Log into any app store and parents will find hundreds of options for kids that claim to be educational. But new research suggests these apps may not be as beneficial for children as they appear.
A new study analyzed some of the most downloaded educational apps for kids using a set of four criteria designed to assess whether an app provides a high-quality educational experience for children. The researchers found that most apps scored low, with free apps scoring even lower than their paid counterparts on some criteria.
Jennifer Zosh, associate professor of human development and family studies at Penn State Brandywine, said the study – recently published in the Journal of children and media – suggests that applications should not replace human interaction nor guarantee learning.
“Parents shouldn’t automatically believe that something marked ‘educational’ in an app store is actually educational,” Zosh said. “By playing apps with their kids, telling them about what’s going on while they play, letting them know what’s going on in the real world related to something shown in an app, and selecting apps that minimize distractions, they can leverage the pillars of learning and successfully navigate this new digital childhood. “
According to previous research, about 98% of children aged eight and under live in a home with some type of mobile device, such as a smartphone or tablet. While watching videos and playing games are popular ways for kids to spend their time on these devices, the researchers said there are also plenty of apps that are not only popular, but claim to be educational.
Marisa Meyer, a research assistant at the University of Michigan, said the idea for the study arose when reviewing the most downloaded apps on the Google Play Marketplace for different searches.

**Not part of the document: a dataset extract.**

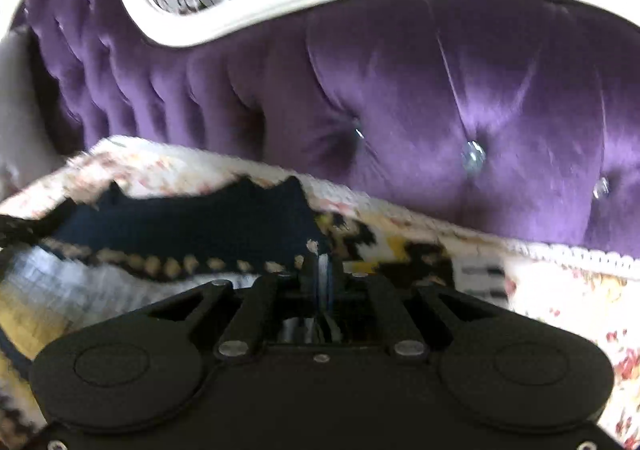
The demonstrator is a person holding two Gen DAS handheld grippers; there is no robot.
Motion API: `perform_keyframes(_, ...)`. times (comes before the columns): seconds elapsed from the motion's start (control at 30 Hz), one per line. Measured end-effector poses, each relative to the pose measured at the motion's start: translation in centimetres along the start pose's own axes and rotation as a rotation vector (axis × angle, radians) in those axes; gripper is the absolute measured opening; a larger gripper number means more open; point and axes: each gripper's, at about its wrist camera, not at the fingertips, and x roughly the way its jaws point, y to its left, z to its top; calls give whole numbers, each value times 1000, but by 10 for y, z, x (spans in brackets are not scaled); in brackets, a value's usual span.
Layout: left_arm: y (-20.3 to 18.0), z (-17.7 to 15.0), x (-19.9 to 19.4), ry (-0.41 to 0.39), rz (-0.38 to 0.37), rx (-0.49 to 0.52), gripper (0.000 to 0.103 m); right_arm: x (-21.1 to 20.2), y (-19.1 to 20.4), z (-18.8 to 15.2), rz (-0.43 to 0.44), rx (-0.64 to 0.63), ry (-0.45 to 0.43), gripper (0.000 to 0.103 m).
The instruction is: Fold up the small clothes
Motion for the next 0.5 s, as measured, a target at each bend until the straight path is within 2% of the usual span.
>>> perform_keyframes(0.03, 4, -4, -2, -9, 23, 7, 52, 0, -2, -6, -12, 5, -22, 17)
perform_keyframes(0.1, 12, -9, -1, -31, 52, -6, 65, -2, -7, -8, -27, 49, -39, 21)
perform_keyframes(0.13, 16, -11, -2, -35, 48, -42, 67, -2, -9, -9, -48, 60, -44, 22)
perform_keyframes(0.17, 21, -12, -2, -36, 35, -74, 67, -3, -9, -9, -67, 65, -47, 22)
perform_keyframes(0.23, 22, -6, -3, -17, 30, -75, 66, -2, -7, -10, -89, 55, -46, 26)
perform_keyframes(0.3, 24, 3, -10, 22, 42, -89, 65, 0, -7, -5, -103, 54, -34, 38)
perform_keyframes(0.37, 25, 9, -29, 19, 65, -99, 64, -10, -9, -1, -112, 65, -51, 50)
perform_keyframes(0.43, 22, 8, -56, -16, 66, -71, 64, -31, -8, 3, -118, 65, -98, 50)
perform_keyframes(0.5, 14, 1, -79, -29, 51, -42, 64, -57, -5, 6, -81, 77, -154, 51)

“We have noticed a disturbing number of applications marketed to children as being ‘educational’ without justification or reputable verification of these educational claims,” said Meyer. “Our study was an effort to create a coding scheme that would allow us to evaluate applications marketed as educational and have a framework to verify or disprove these claims.”
For the study, the researchers developed a system for evaluating educational applications based on Zosh’s earlier work in Psychological Science in the Public Interest, which used decades of research in the science of learning to uncover ” pillars’ of learning – or the contexts and traits of truly educational experiences. In this article, says Zosh, “we explored how these pillars might give us insight into how to leverage new technologies to create truly educational experiences for young children.
In the current study, Zosh and the other researchers tested the apps kids actually use against these pillars to find out what today’s apps work well and where they struggle to support youth learning. children. Researchers judged a high-quality application based on its performance in each pillar.
“The first pillar is to facilitate active and reflective thinking in children – asking them to question, guess, assess and think deeply, rather than just touching or reacting to stimuli on the screen,” Zosh said. “The second is that it helps kids stay tuned in to the learning at hand, rather than distracting them with awesome sound effects, flash ads, and nifty rewards.”
The researchers said the third pillar contains relevant and meaningful content that facilitates a connection of application-based learning to the user’s external world. Finally, the fourth pillar is that the application provides opportunities for social interaction, in person or through the screen.
The top 100 educational apps for kids from the Google Play and Apple app stores, as well as the 24 apps most frequently used by preschoolers in a separate longitudinal cohort study, were analyzed for the study. Each application was scored from zero (low) to three (high) for each pillar. Applications that had a combined score of less than five after adding scores for each pillar were considered low quality.
After analyzing the data, the researchers found that a grade of “1” was the most common grade for all four pillars. For the fourth pillar – Social Interaction – a score of “0” was the second most common score.
According to the researchers, because these apps might not provide high-quality educational experiences for children, they risk parents choosing them over other activities – such as reading, physical activity or pretend play – which could. in fact be more beneficial.
Meyer added that the study also had implications not only for parents, but also for app developers.
“If application developers intend to generate and promote educational gains through the use of their applications, we recommend that you collaborate with child development experts to develop applications rooted in the how children learn most effectively, ”said Meyer. “We also recommend that app designers and app stores work with experts in child development to create evidence-based appraisals of apps, so that better quality products with fewer annoying improvements can. be easily identified by parents.
Caroline McLaren, University of Michigan; Michael Robb, Common Sense Media; Harlan McCafferty, University of Michigan; Roberta Michnick Golinkoff, University of Delaware; and Kathy Hirsh-Pasek, Temple University, also participated in this work.
The National Institute of Child Health and Human Development helped support this research.